Beneath this line are the data; copy exactly the part of them that opens with the line containing "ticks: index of" and closes with the line containing "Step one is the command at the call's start", and only that part.

Source records -
== Segment start ==

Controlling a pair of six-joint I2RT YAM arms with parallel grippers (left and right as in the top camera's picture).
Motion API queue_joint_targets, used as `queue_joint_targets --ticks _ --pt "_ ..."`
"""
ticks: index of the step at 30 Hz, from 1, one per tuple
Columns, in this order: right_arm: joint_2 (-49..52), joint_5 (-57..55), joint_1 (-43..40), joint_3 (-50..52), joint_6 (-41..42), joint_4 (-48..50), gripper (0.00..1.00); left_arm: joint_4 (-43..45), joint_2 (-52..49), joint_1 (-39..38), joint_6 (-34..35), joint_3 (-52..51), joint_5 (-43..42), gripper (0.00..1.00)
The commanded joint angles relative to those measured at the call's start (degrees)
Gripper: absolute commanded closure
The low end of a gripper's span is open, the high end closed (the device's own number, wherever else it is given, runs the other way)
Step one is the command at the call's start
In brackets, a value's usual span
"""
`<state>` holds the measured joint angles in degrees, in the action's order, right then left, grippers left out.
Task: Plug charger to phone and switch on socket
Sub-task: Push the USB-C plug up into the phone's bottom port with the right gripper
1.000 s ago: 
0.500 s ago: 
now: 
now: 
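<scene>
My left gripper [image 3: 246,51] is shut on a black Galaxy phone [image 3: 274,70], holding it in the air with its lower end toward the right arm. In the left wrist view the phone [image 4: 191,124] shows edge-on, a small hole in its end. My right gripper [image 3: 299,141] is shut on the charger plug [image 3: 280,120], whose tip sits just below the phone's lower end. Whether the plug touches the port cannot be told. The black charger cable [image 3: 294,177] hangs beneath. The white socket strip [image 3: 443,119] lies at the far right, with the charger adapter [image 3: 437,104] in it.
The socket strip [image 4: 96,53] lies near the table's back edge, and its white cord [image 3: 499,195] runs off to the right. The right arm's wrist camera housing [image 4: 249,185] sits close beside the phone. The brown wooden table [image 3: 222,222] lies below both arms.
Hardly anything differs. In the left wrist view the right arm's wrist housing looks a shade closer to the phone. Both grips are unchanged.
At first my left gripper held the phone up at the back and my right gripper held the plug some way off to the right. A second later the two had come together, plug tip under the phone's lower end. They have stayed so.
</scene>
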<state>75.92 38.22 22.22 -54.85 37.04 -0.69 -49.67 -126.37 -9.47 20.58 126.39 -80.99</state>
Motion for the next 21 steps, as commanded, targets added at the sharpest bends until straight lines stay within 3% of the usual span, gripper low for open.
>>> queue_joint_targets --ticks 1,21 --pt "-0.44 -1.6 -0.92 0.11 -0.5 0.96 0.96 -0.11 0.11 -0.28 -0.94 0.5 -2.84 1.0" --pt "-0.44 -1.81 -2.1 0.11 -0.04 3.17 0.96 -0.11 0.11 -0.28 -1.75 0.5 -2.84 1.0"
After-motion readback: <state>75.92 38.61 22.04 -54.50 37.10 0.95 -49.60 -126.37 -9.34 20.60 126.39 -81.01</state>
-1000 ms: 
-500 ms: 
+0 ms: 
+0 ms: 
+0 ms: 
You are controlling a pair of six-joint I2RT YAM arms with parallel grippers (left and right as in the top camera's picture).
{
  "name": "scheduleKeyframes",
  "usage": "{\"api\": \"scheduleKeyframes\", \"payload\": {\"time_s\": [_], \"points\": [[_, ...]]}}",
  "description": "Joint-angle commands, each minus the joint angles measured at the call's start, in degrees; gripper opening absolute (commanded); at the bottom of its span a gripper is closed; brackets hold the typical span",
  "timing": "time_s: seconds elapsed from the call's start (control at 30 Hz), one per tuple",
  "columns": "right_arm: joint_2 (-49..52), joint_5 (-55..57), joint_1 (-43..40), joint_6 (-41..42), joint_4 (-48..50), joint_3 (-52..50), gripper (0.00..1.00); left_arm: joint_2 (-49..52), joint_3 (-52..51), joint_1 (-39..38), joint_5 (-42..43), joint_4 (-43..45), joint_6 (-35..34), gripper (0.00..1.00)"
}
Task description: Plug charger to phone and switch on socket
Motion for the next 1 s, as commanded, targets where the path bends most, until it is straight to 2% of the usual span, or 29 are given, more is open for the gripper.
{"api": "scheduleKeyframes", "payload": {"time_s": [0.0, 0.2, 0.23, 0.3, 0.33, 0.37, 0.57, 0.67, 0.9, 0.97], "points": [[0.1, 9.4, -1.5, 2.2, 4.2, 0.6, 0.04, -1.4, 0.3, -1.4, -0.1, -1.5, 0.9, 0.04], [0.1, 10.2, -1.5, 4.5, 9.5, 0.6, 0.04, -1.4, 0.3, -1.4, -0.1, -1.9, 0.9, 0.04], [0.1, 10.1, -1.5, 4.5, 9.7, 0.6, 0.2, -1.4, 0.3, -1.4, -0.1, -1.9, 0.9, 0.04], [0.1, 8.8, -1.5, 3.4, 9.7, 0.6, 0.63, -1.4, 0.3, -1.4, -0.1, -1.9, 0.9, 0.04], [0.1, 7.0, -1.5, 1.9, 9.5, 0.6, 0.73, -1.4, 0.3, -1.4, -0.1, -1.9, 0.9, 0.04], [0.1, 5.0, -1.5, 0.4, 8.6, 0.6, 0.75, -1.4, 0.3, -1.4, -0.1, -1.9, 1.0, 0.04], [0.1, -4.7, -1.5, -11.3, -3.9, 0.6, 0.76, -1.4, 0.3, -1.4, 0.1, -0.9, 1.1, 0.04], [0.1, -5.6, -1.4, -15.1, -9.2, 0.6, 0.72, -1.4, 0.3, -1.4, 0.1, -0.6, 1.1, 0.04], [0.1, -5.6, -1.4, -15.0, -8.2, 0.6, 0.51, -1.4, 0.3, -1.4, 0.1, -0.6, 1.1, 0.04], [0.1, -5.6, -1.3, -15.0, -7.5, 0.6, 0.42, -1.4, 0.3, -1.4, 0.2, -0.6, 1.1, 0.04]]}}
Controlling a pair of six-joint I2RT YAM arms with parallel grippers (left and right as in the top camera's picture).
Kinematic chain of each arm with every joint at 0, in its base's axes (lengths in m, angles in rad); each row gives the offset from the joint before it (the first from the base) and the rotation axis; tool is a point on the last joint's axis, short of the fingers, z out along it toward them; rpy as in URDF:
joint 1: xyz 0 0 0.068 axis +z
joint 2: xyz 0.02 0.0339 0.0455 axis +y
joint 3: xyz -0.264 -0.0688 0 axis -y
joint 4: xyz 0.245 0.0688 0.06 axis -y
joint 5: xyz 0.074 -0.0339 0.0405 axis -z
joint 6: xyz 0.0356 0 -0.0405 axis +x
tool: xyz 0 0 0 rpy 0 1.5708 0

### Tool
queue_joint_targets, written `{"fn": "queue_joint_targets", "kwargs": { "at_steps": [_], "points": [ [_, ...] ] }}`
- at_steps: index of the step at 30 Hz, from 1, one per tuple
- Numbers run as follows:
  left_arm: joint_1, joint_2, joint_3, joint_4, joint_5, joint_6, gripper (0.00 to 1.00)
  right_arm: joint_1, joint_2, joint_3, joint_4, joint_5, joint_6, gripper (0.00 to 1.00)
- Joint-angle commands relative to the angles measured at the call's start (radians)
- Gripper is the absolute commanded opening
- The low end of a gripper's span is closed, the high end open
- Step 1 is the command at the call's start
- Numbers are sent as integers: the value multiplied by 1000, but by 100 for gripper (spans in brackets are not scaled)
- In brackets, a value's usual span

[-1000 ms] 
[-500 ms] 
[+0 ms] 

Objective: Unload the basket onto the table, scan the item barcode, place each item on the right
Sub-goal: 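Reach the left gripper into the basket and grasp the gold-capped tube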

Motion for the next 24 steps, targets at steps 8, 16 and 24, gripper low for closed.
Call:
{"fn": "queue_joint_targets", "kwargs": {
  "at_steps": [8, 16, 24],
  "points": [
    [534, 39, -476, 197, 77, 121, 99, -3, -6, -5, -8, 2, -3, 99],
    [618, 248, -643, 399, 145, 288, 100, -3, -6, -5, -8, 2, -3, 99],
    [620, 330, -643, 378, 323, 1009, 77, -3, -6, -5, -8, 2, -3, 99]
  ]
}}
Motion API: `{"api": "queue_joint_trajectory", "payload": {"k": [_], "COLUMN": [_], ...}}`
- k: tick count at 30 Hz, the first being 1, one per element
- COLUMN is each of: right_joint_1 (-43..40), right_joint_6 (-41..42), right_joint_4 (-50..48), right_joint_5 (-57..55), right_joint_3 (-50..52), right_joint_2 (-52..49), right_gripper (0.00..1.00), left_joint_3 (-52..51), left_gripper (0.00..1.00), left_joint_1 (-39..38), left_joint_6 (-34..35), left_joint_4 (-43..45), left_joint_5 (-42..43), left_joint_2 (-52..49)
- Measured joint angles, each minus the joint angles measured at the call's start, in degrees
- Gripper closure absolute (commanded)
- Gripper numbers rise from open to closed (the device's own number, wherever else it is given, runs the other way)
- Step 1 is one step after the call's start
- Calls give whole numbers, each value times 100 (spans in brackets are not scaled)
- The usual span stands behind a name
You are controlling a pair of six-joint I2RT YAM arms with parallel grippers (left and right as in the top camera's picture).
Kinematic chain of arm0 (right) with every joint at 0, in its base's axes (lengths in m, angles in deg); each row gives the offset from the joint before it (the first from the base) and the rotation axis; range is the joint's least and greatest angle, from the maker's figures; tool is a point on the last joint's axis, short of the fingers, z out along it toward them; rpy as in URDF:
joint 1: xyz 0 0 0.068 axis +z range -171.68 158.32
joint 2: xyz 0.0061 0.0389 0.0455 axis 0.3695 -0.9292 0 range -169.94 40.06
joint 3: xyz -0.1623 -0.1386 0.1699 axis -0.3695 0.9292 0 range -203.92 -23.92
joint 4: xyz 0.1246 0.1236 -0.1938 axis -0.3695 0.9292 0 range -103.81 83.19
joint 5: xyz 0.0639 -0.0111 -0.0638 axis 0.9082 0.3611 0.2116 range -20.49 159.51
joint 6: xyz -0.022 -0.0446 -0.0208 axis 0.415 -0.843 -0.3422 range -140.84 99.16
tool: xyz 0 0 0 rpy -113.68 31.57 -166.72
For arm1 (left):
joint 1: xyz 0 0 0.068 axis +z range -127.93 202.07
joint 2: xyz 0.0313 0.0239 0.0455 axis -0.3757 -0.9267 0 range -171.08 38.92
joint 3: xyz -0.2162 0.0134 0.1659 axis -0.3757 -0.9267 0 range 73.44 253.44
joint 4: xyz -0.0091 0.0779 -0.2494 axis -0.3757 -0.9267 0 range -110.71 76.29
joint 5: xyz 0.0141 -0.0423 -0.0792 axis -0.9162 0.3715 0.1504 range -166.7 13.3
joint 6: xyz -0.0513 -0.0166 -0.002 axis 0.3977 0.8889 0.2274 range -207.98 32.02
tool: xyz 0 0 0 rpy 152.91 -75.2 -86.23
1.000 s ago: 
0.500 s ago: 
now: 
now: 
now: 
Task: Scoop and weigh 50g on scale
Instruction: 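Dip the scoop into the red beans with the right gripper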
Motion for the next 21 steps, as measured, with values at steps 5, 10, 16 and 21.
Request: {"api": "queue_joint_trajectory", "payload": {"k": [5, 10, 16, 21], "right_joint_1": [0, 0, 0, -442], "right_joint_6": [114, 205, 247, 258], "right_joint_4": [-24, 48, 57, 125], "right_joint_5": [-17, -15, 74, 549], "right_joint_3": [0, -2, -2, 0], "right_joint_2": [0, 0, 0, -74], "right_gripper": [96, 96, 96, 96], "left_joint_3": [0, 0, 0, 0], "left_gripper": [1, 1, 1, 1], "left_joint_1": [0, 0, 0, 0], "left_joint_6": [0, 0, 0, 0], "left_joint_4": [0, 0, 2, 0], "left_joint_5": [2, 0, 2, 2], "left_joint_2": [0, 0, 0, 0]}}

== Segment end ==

Result -
ticks: index of the step at 30 Hz, from 1, one per tuple
Columns, in this order: right_arm: joint_2 (-49..52), joint_5 (-57..55), joint_1 (-43..40), joint_3 (-50..52), joint_6 (-41..42), joint_4 (-48..50), gripper (0.00..1.00); left_arm: joint_4 (-43..45), joint_2 (-52..49), joint_1 (-39..38), joint_6 (-34..35), joint_3 (-52..51), joint_5 (-43..42), gripper (0.00..1.00)
The commanded joint angles relative to those measured at the call's start (degrees)
Gripper: absolute commanded closure
The low end of a gripper's span is open, the high end closed (the device's own number, wherever else it is given, runs the other way)
Step one is the command at the call's start

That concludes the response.